#### Task to carry out:
Restate word for word the lines below that run from the one holding "Check that the left" through the one holding "Check that the thick", inclusive. Pictures don't belong in the copy.

--- START ---

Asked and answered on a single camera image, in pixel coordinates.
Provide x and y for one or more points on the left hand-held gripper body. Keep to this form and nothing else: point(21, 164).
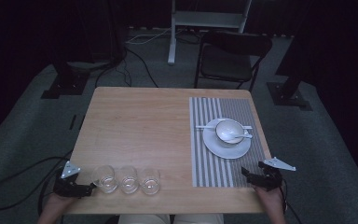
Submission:
point(68, 186)

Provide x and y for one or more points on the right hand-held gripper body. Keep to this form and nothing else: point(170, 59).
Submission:
point(272, 177)

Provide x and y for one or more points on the clear drinking glass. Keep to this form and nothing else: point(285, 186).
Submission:
point(128, 180)
point(150, 182)
point(105, 179)

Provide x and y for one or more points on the person's left hand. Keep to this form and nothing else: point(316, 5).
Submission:
point(54, 207)

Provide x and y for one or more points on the person's right hand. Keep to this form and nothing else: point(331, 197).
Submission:
point(270, 203)

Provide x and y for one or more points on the white round plate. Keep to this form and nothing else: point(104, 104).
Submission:
point(227, 151)

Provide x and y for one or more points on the white spoon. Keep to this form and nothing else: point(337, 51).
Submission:
point(245, 136)

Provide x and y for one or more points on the grey striped placemat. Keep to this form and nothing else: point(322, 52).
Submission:
point(208, 168)

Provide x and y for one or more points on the white bowl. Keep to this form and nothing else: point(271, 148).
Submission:
point(227, 130)

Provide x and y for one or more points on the black stand with base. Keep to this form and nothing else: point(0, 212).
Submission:
point(66, 84)
point(289, 93)

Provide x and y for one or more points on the black folding chair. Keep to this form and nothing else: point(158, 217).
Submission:
point(227, 62)

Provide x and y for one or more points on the white metal stand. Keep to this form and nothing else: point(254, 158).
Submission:
point(205, 18)

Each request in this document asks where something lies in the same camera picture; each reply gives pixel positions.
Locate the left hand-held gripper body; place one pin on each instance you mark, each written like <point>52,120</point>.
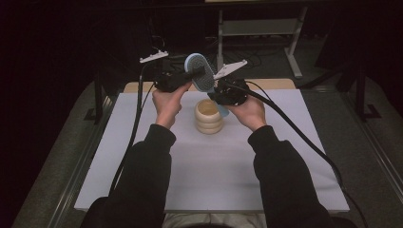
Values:
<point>168,81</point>

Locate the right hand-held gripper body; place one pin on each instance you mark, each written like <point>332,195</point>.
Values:
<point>229,93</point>

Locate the blue hairbrush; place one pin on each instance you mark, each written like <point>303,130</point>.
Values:
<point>202,80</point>

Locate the cream ridged cup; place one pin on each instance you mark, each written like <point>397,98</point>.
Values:
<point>209,123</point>

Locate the person's left hand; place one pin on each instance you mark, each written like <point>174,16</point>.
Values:
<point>168,107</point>

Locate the person's right hand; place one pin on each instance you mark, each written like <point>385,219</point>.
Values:
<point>250,114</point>

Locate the wooden table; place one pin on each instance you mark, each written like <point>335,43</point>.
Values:
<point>275,84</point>

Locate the black metal stand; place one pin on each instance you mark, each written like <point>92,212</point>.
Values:
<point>361,95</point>
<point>99,95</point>

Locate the white table board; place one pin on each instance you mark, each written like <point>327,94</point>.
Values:
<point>215,171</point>

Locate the person's white trousers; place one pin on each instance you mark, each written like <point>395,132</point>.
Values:
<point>215,219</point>

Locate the white metal stand frame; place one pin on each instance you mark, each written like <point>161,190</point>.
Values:
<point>259,27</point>

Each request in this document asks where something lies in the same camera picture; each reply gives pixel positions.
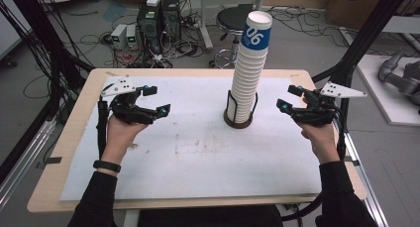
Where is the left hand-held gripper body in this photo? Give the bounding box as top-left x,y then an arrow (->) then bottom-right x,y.
99,75 -> 157,125

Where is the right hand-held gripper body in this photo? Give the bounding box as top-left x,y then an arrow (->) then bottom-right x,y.
295,80 -> 368,128

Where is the dark wire cup holder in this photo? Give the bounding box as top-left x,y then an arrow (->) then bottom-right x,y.
223,89 -> 260,130

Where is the stack of white paper cups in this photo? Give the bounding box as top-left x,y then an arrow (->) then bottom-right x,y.
230,10 -> 273,125

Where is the person's left hand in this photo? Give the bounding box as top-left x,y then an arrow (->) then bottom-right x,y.
99,113 -> 151,166

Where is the person's right hand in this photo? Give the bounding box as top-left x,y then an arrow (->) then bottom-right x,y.
294,116 -> 342,166

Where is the white foam mat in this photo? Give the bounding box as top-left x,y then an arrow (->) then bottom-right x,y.
58,75 -> 323,202

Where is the light wooden table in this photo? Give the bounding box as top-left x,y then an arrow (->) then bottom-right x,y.
27,67 -> 368,214

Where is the white bench power supply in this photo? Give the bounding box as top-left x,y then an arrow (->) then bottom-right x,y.
110,23 -> 129,51
125,24 -> 140,51

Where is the black wristband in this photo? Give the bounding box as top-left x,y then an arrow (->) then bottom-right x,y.
92,159 -> 123,173

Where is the black computer tower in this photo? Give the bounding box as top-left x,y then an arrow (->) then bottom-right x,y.
136,2 -> 165,55
161,0 -> 182,43

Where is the black tape strip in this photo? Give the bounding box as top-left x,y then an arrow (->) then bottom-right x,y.
35,156 -> 63,170
343,156 -> 362,168

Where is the white floor platform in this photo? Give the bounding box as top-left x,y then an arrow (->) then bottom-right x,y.
356,54 -> 420,128

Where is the grey metal table leg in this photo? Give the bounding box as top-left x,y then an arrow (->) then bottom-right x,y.
197,0 -> 215,54

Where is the black round stool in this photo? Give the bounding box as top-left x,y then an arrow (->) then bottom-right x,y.
208,3 -> 256,69

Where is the brown cardboard box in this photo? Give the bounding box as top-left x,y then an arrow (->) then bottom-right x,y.
324,0 -> 420,32

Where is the left hand-held gripper black cable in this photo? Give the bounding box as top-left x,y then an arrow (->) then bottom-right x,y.
96,82 -> 115,161

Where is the hand-held gripper black cable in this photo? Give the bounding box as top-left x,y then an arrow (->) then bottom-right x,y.
96,82 -> 115,161
280,102 -> 349,222

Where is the tangle of floor cables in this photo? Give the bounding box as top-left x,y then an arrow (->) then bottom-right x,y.
23,0 -> 212,101

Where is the right hand-held gripper black cable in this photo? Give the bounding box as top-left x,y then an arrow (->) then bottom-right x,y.
280,102 -> 349,222

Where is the black metal frame post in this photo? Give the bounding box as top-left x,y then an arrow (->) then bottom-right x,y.
311,0 -> 414,133

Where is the aluminium rail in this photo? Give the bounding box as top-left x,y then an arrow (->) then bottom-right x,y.
0,115 -> 57,209
343,131 -> 390,227

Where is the black frame with cable bundle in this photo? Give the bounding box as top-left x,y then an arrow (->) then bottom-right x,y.
0,0 -> 96,185

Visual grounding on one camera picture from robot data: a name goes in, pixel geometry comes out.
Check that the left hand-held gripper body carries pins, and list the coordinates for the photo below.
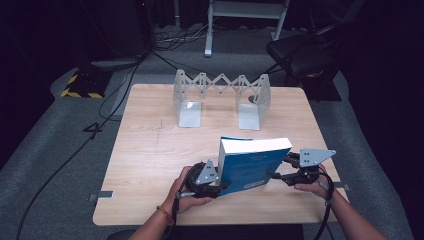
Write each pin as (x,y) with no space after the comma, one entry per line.
(203,178)

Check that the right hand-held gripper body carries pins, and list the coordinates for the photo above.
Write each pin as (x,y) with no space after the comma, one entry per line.
(308,165)

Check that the thick blue book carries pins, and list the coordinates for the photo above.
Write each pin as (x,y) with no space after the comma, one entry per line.
(248,165)

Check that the person's right hand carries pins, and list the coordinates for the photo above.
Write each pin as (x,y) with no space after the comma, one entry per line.
(316,190)

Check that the person's left hand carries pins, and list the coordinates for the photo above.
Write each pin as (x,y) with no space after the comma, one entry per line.
(181,200)

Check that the grey tape strip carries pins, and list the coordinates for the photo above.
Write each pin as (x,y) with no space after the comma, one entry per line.
(343,186)
(101,195)

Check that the expandable grey metal bookend rack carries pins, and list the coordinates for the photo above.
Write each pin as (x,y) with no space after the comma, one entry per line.
(200,100)

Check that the black chair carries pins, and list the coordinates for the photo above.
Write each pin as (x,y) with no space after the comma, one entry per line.
(300,50)

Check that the yellow black striped base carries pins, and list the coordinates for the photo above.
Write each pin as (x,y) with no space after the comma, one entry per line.
(81,90)

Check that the white metal stand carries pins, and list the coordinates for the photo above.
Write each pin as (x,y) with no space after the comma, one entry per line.
(243,10)

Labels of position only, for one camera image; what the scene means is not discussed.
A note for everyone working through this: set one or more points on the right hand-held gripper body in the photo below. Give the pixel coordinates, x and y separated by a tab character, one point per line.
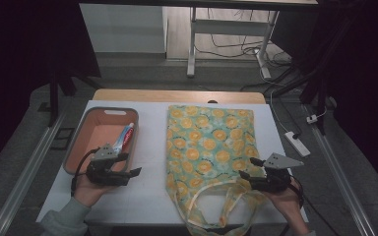
274	178

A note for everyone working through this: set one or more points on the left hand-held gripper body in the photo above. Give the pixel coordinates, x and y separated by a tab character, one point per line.
106	177

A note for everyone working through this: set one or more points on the toothpaste tube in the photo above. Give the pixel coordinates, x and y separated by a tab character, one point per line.
124	137

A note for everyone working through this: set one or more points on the pink basket with grey rim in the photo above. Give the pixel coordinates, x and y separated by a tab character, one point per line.
95	137

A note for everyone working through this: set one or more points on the yellow flowered cloth tote bag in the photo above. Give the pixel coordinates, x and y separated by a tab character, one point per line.
206	144

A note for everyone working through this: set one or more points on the person's left hand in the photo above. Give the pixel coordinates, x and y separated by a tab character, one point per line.
88	191

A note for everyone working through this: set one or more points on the person's right hand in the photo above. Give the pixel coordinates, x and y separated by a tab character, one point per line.
287	200

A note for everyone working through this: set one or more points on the white power strip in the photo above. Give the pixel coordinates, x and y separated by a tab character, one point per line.
297	143

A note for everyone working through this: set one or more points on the black floor socket plate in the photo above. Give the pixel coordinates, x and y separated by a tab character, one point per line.
62	138

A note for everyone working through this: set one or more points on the white plug adapter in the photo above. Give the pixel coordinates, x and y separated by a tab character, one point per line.
312	119

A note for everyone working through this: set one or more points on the wooden table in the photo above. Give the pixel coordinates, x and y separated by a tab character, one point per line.
177	96

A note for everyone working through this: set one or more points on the black stand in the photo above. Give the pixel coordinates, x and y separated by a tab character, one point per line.
54	98
321	88

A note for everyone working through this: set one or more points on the aluminium rail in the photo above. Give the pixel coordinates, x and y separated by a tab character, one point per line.
341	177
23	177

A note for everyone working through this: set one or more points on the white desk frame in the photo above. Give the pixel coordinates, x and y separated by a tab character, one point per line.
226	28

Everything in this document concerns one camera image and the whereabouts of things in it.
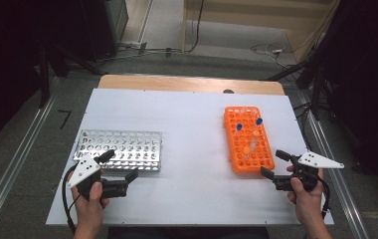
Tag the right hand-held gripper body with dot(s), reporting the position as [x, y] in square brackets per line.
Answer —
[316, 161]

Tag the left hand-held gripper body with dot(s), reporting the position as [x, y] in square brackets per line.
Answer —
[84, 171]

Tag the metal test tube rack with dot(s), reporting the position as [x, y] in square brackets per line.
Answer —
[127, 146]

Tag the orange plastic test tube rack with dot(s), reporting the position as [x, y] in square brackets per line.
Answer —
[243, 164]

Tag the person's left hand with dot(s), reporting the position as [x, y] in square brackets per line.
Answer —
[89, 207]

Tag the person's right hand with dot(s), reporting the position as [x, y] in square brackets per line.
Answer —
[308, 204]

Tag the black metal stand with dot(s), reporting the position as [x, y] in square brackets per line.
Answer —
[44, 79]
[316, 89]

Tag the person's dark clothing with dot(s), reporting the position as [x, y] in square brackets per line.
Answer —
[190, 233]

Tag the dark table grommet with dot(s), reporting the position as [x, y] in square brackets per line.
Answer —
[228, 91]

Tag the white table board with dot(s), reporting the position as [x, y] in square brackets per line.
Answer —
[183, 109]

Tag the dark curtain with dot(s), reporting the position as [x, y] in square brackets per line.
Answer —
[11, 49]
[369, 83]

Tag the wooden table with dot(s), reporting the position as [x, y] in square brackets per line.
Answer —
[177, 83]

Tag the grey cabinet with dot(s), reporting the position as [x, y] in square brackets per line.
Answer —
[117, 20]

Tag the wooden partition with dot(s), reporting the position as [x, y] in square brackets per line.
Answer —
[243, 13]

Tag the aluminium floor rail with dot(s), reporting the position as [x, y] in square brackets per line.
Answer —
[342, 199]
[14, 166]

--- END ---

#### Expected answer:
Check that the left hand-held gripper body carries pins, and list the coordinates for the photo below.
Write each pin as (x,y) with no space after the comma, one entry per line.
(203,178)

Check that the right hand-held gripper body carries pins, and list the coordinates for the photo above.
Write each pin as (x,y) with no space after the comma, one entry per line.
(308,165)

Check that the thick blue book carries pins, and list the coordinates for the photo above.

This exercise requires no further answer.